Directions: A single number is needed: how many lines of the data below contain "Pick".

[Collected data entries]
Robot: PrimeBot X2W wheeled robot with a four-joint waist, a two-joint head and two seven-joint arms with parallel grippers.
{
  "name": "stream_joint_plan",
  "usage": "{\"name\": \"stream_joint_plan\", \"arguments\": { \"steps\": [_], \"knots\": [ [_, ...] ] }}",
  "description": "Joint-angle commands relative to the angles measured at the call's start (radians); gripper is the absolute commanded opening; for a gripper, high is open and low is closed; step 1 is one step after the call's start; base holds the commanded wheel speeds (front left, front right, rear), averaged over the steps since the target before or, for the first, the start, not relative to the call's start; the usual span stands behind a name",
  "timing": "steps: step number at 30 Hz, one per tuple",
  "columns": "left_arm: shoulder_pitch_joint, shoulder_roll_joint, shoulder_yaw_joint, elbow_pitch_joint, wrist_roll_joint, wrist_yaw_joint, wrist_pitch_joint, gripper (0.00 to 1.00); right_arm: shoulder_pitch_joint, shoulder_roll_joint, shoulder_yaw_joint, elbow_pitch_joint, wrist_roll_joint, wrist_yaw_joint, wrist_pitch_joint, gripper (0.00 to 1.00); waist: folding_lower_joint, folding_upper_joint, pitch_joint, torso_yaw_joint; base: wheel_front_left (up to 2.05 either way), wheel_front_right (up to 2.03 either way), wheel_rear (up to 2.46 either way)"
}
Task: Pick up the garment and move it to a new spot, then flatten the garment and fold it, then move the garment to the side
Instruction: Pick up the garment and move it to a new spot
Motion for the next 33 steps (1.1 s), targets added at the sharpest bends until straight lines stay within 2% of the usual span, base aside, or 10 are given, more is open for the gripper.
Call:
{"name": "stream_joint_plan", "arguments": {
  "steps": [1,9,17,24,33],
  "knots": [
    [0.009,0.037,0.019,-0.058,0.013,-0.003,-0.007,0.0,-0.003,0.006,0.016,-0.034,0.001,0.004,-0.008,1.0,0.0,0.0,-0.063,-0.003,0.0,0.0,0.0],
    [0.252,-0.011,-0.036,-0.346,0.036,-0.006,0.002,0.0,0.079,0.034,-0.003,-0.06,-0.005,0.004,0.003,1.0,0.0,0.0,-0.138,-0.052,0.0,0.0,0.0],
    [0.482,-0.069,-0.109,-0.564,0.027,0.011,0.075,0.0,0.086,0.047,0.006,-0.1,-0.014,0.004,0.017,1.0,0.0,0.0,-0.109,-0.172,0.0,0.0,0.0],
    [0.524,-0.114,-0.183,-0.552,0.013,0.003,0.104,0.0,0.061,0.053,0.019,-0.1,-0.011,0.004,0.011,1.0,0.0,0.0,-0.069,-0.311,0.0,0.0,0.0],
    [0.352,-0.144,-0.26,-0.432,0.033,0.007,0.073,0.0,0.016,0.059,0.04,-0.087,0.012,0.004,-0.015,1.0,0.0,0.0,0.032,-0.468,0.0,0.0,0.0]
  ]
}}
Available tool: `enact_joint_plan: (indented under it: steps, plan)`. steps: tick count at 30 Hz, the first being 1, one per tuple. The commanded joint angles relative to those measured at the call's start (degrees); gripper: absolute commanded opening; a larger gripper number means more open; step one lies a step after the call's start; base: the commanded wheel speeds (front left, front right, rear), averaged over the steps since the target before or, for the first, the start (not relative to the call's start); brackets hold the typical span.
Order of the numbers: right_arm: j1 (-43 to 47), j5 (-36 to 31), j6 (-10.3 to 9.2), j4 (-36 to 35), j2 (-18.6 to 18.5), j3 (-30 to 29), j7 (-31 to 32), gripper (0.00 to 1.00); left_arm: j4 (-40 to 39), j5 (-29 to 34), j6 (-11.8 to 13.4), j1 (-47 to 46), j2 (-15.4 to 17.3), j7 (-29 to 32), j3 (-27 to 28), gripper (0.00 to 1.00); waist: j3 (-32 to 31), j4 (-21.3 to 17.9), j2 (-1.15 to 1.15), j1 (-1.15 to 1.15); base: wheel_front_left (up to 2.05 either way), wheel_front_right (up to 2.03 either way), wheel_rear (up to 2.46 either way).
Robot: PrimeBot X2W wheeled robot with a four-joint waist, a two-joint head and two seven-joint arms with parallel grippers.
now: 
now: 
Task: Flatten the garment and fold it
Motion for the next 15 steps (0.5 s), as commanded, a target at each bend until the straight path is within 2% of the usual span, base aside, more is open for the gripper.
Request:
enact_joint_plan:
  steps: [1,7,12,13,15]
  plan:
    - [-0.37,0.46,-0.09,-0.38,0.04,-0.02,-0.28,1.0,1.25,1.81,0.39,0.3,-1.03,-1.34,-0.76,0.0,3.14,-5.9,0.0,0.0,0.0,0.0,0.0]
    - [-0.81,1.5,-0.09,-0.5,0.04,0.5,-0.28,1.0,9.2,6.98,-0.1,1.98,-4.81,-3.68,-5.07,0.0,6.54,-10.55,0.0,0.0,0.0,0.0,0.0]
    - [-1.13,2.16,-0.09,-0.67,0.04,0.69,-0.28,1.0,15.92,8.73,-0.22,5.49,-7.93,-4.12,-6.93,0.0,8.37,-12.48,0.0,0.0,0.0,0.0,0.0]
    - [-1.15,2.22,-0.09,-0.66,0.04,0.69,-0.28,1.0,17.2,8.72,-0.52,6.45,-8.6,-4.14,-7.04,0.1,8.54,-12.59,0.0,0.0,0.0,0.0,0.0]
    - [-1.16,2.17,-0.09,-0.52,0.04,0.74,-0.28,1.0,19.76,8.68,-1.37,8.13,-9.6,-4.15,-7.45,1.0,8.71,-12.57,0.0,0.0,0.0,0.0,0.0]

Solution: 2